◆ **Problem description**
Your answer should be the lines of the data below that contain "pose".

◆ **Records**
◇ ◇ ◇ ◇ ◇ ◇ ◇

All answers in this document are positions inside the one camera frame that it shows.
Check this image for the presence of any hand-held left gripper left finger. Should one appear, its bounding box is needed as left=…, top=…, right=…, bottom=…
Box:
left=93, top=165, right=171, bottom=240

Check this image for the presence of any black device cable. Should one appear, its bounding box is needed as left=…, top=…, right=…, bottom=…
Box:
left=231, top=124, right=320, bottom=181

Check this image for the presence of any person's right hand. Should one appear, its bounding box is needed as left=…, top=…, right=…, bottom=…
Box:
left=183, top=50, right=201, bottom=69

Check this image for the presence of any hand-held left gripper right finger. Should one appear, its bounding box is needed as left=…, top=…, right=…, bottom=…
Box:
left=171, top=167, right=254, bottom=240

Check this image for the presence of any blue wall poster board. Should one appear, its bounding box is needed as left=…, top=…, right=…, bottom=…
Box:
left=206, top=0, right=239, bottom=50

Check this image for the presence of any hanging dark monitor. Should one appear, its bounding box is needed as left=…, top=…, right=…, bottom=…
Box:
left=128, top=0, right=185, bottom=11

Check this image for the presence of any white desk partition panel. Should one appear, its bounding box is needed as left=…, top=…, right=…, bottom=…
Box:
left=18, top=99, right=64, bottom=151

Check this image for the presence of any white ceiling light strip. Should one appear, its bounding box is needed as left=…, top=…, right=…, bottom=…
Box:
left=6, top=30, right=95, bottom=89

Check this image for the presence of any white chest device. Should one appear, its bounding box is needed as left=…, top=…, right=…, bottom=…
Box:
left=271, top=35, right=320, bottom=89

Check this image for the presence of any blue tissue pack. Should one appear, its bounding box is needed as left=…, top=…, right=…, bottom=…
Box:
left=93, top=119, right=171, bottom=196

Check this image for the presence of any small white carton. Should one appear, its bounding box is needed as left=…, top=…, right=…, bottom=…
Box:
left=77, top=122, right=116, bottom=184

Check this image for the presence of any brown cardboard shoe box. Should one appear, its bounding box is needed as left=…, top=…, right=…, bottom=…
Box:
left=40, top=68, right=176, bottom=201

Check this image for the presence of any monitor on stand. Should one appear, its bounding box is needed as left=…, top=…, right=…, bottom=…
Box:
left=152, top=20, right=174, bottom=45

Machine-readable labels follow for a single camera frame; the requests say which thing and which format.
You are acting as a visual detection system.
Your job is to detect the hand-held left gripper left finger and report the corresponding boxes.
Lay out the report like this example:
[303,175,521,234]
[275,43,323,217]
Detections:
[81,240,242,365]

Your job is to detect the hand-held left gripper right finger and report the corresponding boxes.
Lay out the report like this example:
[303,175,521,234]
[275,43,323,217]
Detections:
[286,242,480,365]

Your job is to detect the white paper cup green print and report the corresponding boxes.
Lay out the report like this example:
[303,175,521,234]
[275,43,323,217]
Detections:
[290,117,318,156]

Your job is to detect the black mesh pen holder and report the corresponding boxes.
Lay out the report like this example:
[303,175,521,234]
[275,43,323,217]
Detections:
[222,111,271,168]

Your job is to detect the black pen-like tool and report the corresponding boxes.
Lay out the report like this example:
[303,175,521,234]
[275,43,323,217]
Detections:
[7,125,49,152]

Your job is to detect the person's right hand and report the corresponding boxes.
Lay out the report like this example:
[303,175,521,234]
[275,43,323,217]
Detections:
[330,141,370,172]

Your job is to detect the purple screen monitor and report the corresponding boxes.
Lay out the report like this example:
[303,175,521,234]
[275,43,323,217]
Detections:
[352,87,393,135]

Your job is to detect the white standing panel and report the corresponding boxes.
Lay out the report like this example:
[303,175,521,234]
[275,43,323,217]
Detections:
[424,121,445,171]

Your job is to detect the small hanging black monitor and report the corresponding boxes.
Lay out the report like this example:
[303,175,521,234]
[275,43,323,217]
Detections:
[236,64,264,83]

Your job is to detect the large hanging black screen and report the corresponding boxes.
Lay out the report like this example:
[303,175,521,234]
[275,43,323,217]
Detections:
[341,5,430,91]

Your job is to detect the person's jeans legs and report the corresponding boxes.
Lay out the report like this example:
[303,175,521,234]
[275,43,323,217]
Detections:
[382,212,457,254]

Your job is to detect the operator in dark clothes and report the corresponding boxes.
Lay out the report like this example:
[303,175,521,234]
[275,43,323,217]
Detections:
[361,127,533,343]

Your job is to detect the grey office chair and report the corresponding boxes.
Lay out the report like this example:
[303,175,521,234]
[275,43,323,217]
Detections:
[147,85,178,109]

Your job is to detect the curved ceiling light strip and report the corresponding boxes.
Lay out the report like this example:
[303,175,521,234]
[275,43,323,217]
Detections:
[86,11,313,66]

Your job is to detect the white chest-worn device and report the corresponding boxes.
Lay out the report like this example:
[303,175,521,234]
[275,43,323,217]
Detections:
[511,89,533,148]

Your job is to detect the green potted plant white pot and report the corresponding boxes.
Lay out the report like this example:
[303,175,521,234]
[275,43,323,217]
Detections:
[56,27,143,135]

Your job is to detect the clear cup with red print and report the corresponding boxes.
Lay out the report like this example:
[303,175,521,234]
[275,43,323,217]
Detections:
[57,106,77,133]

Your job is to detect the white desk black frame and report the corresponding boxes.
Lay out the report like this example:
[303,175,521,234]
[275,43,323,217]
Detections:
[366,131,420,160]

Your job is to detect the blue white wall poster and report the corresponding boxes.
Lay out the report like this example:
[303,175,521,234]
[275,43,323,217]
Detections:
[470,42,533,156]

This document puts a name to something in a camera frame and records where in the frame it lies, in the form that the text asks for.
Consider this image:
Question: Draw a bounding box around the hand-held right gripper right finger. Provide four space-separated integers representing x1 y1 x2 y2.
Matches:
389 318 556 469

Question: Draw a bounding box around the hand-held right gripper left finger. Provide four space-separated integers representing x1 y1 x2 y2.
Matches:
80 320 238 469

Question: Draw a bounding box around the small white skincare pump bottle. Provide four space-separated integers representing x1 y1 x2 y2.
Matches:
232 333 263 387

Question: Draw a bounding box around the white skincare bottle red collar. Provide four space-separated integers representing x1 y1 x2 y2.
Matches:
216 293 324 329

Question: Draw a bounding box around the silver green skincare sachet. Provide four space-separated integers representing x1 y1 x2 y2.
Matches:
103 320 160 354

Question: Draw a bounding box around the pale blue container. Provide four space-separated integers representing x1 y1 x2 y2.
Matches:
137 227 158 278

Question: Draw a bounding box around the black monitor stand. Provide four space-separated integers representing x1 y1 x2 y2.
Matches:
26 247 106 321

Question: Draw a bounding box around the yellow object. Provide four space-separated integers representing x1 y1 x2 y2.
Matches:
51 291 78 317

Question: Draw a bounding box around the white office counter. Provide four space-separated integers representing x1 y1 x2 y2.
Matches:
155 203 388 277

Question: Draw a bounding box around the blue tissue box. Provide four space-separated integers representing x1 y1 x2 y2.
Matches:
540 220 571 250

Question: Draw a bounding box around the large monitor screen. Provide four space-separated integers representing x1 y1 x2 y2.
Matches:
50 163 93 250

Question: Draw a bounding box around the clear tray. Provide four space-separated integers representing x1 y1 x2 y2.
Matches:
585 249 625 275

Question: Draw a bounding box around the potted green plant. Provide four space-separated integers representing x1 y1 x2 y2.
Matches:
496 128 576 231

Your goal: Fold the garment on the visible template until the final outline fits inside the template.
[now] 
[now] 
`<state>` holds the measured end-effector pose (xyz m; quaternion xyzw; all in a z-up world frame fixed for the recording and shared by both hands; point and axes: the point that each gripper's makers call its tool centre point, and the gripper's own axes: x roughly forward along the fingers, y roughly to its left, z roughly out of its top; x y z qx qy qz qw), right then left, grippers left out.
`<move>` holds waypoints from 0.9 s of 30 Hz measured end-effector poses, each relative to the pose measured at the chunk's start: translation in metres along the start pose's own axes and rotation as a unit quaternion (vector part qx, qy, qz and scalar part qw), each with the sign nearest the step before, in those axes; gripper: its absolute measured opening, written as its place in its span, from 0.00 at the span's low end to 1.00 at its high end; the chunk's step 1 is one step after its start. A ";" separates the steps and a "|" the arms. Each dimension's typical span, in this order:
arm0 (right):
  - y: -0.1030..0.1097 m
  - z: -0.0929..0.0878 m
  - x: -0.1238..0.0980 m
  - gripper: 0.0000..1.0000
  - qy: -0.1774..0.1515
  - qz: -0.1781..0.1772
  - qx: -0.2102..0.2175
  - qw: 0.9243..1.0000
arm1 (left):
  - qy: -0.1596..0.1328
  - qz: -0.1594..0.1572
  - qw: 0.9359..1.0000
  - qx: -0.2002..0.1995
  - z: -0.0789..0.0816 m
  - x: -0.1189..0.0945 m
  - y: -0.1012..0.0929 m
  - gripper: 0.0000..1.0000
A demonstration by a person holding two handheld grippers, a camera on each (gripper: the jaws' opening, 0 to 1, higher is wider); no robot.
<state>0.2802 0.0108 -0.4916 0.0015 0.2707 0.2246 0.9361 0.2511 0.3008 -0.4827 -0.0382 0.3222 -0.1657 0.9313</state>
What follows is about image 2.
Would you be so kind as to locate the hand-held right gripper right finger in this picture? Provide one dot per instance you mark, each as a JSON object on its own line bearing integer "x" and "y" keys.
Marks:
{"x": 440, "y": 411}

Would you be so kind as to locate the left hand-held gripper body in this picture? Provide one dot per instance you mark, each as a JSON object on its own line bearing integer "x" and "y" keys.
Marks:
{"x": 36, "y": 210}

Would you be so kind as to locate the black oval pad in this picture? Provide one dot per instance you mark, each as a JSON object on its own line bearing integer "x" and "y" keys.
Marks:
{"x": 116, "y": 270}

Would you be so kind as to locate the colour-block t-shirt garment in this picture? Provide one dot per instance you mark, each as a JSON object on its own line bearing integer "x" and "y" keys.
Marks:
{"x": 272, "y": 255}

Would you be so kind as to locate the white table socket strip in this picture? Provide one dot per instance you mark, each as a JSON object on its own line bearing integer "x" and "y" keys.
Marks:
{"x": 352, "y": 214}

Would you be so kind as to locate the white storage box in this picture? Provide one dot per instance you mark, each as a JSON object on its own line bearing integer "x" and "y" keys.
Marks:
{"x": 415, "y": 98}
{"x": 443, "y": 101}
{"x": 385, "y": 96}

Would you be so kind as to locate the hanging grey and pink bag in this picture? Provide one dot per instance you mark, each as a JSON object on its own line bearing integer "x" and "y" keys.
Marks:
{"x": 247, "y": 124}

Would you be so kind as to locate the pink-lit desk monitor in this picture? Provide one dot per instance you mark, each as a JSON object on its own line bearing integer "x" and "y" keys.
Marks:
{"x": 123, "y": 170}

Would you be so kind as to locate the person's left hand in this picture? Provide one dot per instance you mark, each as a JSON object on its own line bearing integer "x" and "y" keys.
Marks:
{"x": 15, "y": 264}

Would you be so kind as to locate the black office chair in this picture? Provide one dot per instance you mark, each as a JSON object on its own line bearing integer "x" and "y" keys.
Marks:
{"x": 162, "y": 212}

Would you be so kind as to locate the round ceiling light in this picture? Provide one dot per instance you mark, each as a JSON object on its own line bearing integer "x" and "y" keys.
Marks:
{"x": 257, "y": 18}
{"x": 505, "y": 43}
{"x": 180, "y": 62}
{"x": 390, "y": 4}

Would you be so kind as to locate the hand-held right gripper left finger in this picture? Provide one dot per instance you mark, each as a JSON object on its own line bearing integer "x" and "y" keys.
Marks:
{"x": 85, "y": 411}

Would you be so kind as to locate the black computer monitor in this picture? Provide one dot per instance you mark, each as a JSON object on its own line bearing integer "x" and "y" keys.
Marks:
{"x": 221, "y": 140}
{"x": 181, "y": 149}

◇ ◇ ◇ ◇ ◇ ◇ ◇

◆ **Exercise result**
`<state>` holds the measured end-effector pose (xyz m; quaternion xyzw; all in a z-up world frame fixed for the recording and shared by both hands; point and axes: the point that each gripper's makers call its tool centre point, and the gripper's own axes: x roughly forward along the fingers, y roughly to its left, z roughly out of its top; x y z qx qy qz qw), right then left, grippers left out.
`<move>` holds waypoints from 0.9 s of 30 Hz measured end-effector poses, each relative to the pose measured at the chunk's start: translation in metres along the start pose's own axes and rotation as a unit quaternion (vector part qx, qy, qz and scalar part qw), each with the sign nearest the step before, in those axes; gripper: its absolute measured opening, written as its place in its span, from 0.00 at the span's low end to 1.00 at its high end; the chunk's step 1 is one step after its start. A ";" separates the steps and a "|" the arms. Each dimension's typical span, in this order:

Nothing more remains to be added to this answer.